Souvenirs de Jean Genet (fragments)
Par Jean-Pierre Han Directeur et rédacteur en chef de Frictions Rédacteur en chef des Lettres françaises, critique dramatique
Si proche, si lointain, mais toujours présent même s’il a disparu en 1986, Jean Genet a définitivement marqué de son empreinte son (notre) époque. Avec son éblouissant talent de poète, ses prises de position politiques radicales, sa nature d’homme complexe, contradictoire… Nos chemins ne se sont pas croisés, tout au plus ont-ils parfois suivi des trajectoires qui auraient pu éventuellement se rapprocher par l’intermédiaire de connaissances communes : Roger Blin, Maria Casarès, Leila Shahid. Mais ce n’est qu’en 1990 que je connus cette dernière à Rabat, avec son mari, le grand écrivain et critique Mohammed Berrada, traducteur de plusieurs œuvres de Genet.
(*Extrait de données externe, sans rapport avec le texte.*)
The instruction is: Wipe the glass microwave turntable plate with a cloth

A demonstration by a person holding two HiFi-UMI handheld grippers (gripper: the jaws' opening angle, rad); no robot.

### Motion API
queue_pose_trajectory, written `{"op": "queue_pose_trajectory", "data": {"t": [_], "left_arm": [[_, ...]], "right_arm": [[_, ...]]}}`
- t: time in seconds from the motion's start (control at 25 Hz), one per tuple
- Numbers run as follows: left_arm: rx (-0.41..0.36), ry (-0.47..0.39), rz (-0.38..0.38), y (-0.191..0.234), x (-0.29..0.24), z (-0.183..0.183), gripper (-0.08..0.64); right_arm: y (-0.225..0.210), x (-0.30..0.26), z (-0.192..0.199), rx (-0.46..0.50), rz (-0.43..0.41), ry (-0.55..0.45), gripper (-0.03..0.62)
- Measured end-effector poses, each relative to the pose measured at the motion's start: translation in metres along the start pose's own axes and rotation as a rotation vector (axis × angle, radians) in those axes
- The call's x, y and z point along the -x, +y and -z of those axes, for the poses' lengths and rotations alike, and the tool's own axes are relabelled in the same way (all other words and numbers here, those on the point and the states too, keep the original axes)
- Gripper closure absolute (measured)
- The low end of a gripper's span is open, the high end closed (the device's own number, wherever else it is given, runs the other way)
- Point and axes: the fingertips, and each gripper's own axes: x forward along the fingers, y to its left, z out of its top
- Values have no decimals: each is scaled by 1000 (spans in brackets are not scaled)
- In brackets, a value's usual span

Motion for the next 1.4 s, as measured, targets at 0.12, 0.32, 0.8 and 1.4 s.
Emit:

J’associe volontairement le nom de Leila Shahid à celui de Jean Genet, pour qui elle fut une amie sûre, qui lui fit découvrir Sabra et Chatila. Après un détour par Tanger, où je tentai de suivre les traces de Jean Genet, du Café de France jusqu’à sa tombe dans un petit cimetière de Larache… de retour en France, je retrouvai Leila Shahid et Mohammed Berrada au Havre où se donnait un très beau spectacle mis en scène par Alain Milianti, Quatre heures à Chatila, de Jean Genet. Cependant l’une de mes premières rencontres avec Genet date de la création des Paravents à l’Odéon en 1966, le dernier spectacle théâtral à avoir déclenché des débats houleux à l’Assemblée nationale, où l’on vit même un député de droite lire un passage de la pièce pour en bien montrer l’ignominie ! Heureusement, Malraux, le ministre de la Culture, veillait encore à la liberté d’expression à cette époque-là… Les Paravents fut l’un des derniers spectacles qui se donnait chaque soir grâce à un cordon de fidèles partisans de l’auteur – dont faisait partie Chéreau, qui devait monter la pièce plus tard –, en prise aux attaques des fascistes qui voulaient faire interdire les représentations…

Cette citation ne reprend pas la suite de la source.